Tuesday, July 03, 2012

Philmont Journal: Day 3


Day 3: June 12, 2012

I was woken up at an ungodly hour this morning. The clock read @*&$! Or maybe that was what I said. Clearly all of my mental faculties weren’t on track yet. We piled into our vehicles and headed out again, stopping only briefly for breakfast. I was asleep when we stopped so me and my brother Paul* had the breakfast of champions: Skittles. Or maybe they were rainbow vomit. I never can remember.
            It only took about 4 hours to reach Philmont or rather the city outside of the ranch. It was still too early to arrive, so we stopped at an old hotel/restaurant to have lunch. The food was good and the place was quiet unlike after 9 PM. A sign informed us that minors aren’t allowed in after that time. Apparently things get ugly then as evidenced by the bullet holes in the walls and ceiling. Actually they came from many years earlier when the hotel played host to the saloon of a mining town. Apparently they had a little bit too much fun on the weekends.
            Compared to lunch, our first (1/2) day at Philmont was really boring. We had a million and one hoops to jumps through and a ton and a half of paperwork to push. And when I say “we” I mean Dad and my brother Michael*. Dad is the money man and Michael is the “crew leader” so they get all of the fun jobs. I’m just a peon so my only job is acting like a tree! (The dogs all think that I’m part of their territory) While Dad and Michael ran about, signed things, pushed paper, and wove their way through the crazy world of administrivia, the rest of us played “hurry up and wait.” You may know this game. The rules are quite simple: 1) rush to a location frantically as if your survival depended on you getting there yesterday 2) when you arrive, discover that you have nothing to do and wait for a few hours. Needless to say, the game got old fast and we switched to Black Jack. Without money, of course. A scout is thrifty, after all.
            After a few briefings and an extremely brief physical examination, (“Are you dead yet?” “No.” “You’re good to go.”) we received our Philmont issued equipment and food. Apparently our tents are high maintenance (they require approximately 137 stakes apiece) though they are light which is a good thing. The food looks passible, if we were mules, that is. Seeing as though we are humans, I see a lot of nutritious yet nasty tasting meals ahead of us. You know that they’ll be good for us because they look and probably taste nasty.
            We carried our gear back to our tents. I neglected to mention earlier that when we checked in, we were assigned 6 tents with 2 cots in each. Anyway, after putting our equipment away, we went to the mess hall where they served us a mess for dinner. Dinner was an easy affair. The mess hall was set up buffet style expect that staff served the food which meant that they never gave us enough food. That’s just as well as you’ll see later on. There was a salad bar which I hit twice before stopping. All in all, the food was good, at least initially. As it turns out, Philmont food is to Peter as drain-o is to a pipe. Things come out a lot easier and a lot faster afterwards.
            After dinner there was a camp fire. At least it was supposed to be, but a burn ban forced them to use propane flames. The fire was a medium for transmitting to us the history of Philmont. It was entertaining though not overly so, and quite frankly I didn’t care about most of it. After the fire it was back to our tents. Tomorrow we start hiking in the open country.
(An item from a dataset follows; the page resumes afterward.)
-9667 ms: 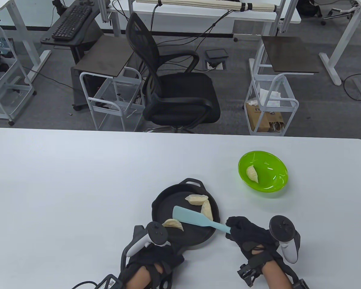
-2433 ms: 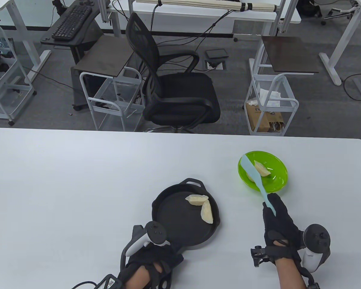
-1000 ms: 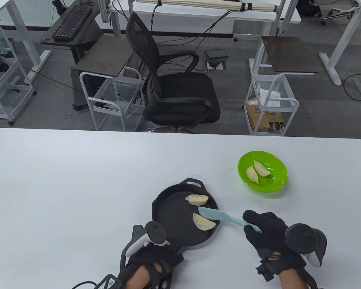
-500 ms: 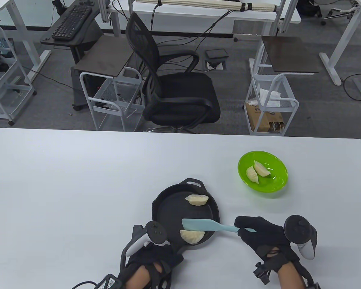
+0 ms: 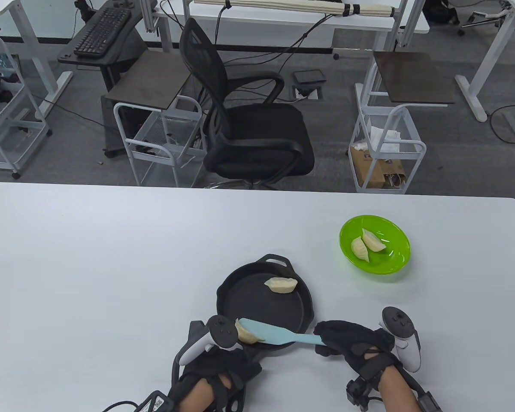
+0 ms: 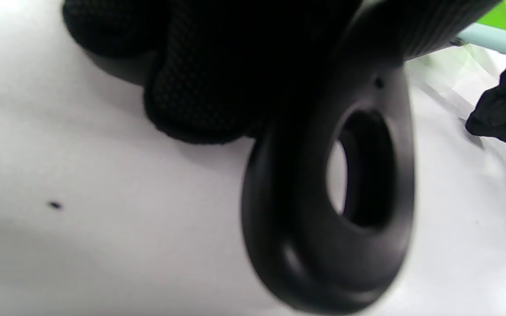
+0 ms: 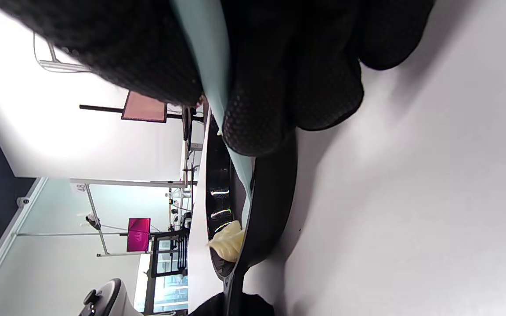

*Paul is my youngest brother. He tells me that he is 14, but I think that he’s only about 12. He knows pretty much everything until you really need some info at which point his bank of knowledge dries up. He’s too smart for his own good.

*Michael is my younger brother, age 16. He’s working on his Eagle Scout rank and trying desperately to prove that he is a good leader. Perhaps this trip will give him the opportunity to sharpen/build/locate these skills.

Entry 2

It’s probably a good thing to mention now that one of the crews, a venturing crew from Birmingham, AL is composed entirely of girls. Based on the reactions of Steven* and Nash* to this knowledge, this could be an interesting development.

*Steven is one of the scouts in our crew that is not from my troop. He is starting college this fall. He is interested in animals, so it’s no surprise that his intended major has to do with them. He has a girlfriend so he should know better (about the crew from Birmingham)

*Nash is a scout not from my troop. He is also starting college this fall with plans of engineering and ROTC. Given my experiences with him, I don’t expect him to know better.

Entry 3

I should introduce The Frantic Orange as he will also be accompanying us on our trip. I found him tonight in the fruit bowl of the mess hall with all of the other fruit. I mistook him for a normal orange and was about to eat him when I heard him mumble something. I told him to speak up, but of course he had no mouth. I grabbed a pen and went straight to work, giving him eyes first, a mouth next, and finally a nose. He can read lips so I didn’t give him ears; there are sometimes that I don’t want him to know what I’m saying.
            Once he had a mouth he begged me not to eat him and I agreed. I was glad that I had given him his mouth, but have come to regret it already. A talking orange is not the miracle. Getting him to shut up is.